简体繁体 English

3D纹理上的OpenGL高斯内核

[英]OpenGL Gaussian Kernel on 3D texture

原文 2014-08-07 10:39:15 5 1 c++/ opengl/ 3d-texture

I would like to perform a blur on a 3D texture in openGL. 我想对openGL中的3D纹理执行模糊处理。 Since it is separable I should be able to do it in 3 passes. 由于它是可分离的，所以我应该能够在3次通过中完成它。 My question is, what would be the best way to cope with it? 我的问题是，应对它的最佳方法是什么？

I currently have the 3D texture and fill it using imageStore. 我目前拥有3D纹理，并使用imageStore进行填充。 Should I create other 2 copies of the texture for the blur or is there a way to do it while using a single texture? 我应该为纹理创建其他2个副本还是使用单一纹理的方法？

I am already using glCompute to compute the mip map of the 3D texture, but in this case I read from the texture at level 0 and write to the one at the next level so there is no conflict, while in this case I would need some copy. 我已经在使用glCompute来计算3D纹理的mip贴图，但是在这种情况下，我从0级的纹理读取并在下一级写入了mip贴图，因此没有冲突，而在这种情况下，我需要一些复制。

1 个解决方案

In short it can't be done in 3 passes, because is not a 2D image. 简而言之，由于不是2D图像，因此无法在3次扫描中完成。 Even if kernel is separable. 即使内核是可分离的。 You have to blur each image slice separately, wich is 2 passes for image (if you are using a 256x256x256 texture then you have 512 passes just for blurring along U and V coordinates). 您必须分别对每个图像切片进行模糊处理，其中图像需要进行2次遍历（如果您使用的是256x256x256纹理，则只有512次遍历是为了沿U和V坐标进行模糊处理）。 The you still have to blur along T and U (or T and V: indifferent) coordinates wich is another 512 passes. 您仍然必须沿T和U（或T和V：无所谓）坐标模糊，这是另外512次传递。 You can gain performance by using bilinear filter and read values between texels to save some constant processing cost. 通过使用双线性滤波器并读取纹理像素之间的值，可以节省性能，从而节省了一定的处理成本。 The 3D blur will be very costly. 3D模糊将非常昂贵。

Performance tip: maybe you don't need to blur the whole texture but only a part of it? 性能提示：也许您不需要模糊整个纹理，而只需模糊其中一部分？ (the visible part?) （可见部分？
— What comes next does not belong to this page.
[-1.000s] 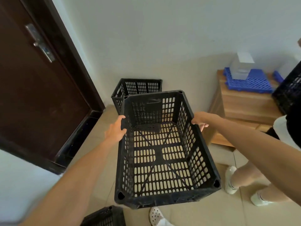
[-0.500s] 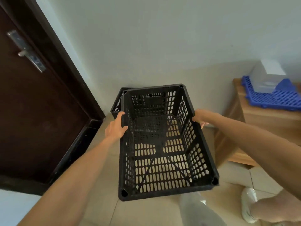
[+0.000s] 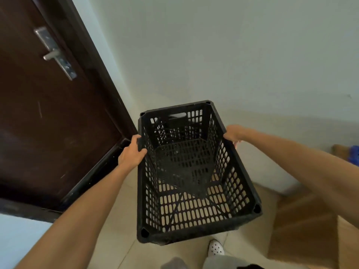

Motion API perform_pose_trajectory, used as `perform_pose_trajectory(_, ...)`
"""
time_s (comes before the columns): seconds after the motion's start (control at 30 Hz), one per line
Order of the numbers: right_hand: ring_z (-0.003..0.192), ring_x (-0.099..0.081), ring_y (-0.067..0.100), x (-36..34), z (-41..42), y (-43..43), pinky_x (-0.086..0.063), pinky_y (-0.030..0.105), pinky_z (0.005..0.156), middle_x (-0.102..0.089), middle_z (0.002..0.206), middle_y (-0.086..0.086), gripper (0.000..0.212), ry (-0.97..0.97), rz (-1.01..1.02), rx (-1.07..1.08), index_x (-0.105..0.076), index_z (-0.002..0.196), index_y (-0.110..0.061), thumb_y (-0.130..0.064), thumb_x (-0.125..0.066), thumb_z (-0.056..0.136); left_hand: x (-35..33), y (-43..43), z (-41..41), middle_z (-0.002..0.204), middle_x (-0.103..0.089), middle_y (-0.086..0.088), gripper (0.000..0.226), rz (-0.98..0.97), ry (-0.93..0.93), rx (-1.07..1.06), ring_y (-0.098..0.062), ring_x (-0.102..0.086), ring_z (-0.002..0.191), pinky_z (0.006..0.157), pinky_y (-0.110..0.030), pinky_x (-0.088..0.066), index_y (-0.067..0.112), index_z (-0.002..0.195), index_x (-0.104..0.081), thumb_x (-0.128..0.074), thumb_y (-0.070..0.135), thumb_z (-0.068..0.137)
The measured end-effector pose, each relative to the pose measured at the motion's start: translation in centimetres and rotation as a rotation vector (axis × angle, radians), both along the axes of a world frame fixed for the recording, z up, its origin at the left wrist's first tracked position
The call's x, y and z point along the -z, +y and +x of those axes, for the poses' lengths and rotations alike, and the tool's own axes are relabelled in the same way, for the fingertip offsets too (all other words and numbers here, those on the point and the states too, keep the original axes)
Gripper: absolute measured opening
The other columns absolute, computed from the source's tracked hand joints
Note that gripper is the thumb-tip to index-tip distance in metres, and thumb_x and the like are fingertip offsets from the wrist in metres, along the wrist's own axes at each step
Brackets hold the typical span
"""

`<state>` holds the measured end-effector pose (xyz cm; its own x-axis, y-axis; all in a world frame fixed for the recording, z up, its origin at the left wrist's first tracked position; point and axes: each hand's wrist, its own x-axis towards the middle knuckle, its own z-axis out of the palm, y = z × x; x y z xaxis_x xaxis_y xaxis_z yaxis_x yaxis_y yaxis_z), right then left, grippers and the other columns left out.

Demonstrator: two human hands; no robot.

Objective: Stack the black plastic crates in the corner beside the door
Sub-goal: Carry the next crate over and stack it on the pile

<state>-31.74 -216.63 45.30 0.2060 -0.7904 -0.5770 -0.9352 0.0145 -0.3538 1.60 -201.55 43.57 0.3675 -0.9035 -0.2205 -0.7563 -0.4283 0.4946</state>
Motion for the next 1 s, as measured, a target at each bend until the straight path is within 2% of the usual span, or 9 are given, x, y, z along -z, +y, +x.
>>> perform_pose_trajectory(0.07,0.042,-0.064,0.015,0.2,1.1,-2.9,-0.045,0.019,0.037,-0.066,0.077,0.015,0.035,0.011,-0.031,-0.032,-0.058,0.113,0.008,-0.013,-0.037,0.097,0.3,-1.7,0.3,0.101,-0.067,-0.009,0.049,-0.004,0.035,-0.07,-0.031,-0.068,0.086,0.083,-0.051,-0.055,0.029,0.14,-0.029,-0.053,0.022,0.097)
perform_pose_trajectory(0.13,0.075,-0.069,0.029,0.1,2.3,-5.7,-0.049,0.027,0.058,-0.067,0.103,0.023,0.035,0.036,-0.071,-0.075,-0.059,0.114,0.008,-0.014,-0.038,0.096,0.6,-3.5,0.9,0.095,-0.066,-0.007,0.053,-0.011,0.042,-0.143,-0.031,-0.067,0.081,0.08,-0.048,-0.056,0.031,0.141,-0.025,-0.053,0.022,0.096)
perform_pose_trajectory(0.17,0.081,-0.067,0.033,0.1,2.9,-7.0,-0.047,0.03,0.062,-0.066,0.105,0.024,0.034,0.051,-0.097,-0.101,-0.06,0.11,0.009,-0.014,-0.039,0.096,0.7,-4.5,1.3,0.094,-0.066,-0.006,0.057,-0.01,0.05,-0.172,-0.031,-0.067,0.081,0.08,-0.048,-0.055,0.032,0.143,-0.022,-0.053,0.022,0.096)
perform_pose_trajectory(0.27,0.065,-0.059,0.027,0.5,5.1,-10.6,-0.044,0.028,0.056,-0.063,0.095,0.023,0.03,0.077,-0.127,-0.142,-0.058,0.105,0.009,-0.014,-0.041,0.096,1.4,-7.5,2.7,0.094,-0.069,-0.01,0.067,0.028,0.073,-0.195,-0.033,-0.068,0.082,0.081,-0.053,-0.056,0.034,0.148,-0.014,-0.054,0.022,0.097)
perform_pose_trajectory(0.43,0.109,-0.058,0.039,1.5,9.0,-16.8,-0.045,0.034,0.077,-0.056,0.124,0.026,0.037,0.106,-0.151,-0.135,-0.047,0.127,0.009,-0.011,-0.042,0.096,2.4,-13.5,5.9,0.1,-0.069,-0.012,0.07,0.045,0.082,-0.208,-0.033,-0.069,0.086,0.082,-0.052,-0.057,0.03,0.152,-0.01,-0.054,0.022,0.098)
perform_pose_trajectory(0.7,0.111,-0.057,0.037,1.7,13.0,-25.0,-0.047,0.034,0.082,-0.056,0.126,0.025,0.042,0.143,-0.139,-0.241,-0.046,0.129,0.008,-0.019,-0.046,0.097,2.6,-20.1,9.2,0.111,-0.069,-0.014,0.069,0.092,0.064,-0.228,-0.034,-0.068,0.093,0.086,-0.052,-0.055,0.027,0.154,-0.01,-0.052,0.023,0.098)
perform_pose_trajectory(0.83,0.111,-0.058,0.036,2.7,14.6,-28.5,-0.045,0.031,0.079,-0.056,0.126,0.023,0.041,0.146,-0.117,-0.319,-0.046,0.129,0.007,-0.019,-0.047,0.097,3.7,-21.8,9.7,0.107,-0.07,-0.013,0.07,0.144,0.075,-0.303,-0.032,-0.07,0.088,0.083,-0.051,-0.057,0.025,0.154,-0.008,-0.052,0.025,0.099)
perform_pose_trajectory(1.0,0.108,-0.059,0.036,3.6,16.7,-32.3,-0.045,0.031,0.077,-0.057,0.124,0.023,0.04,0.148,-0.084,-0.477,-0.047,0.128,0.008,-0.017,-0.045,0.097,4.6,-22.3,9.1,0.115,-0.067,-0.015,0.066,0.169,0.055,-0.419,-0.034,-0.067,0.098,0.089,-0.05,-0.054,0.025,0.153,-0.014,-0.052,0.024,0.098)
）

The problem wich a such high number of passes , is the number of interactions between GPU and CPU: drawcalls and FBO setup wich are both slow operations that hang the CPU (probably a different API with low CPU overhead would be faster) 传递如此之多的问题是GPU与CPU之间的交互次数：绘画调用和FBO设置均是挂起CPU的缓慢操作（可能是具有较低CPU开销的其他API会更快）

Try to not separate the kernel: 尝试不分离内核：

If you have a small kernel (I guess up to 5^3, only profiling will show the max kernel size) probably the fastest way is to NOT separate the kernel (that's it, you save a lot of drawcalls and FBO binding and leverage everything to GPU fillrate and bandwith). 如果您的内核很小（我猜最多为5 ^ 3，则只有性能分析会显示最大内核大小），最快的方法可能是不分离内核（就是这样，您可以节省大量调用调用和FBO绑定并利用一切（GPU填充率和带宽）。

Spread work over time: 随时间传播工作：

Does not matter if your kernel is separated or not. 内核是否分离无关紧要。 Instead of computing a Gaussian Blur every frame, you could just compute it every second (maybe with a bigger kernel). 不必每隔一帧计算一次高斯模糊，而是每秒钟计算一次（也许使用更大的内核）。 Then you use as source of "continuos blurring data" the interpolation of the previouse blur and the next blur (wich is a 2x 3D Texture samples each frame, wich is much cheaper than continuosly blurring). 然后，将上一个模糊和下一个模糊的插值用作“连续模糊数据”的源（每个帧都是2x 3D纹理样本，比连续模糊便宜得多）。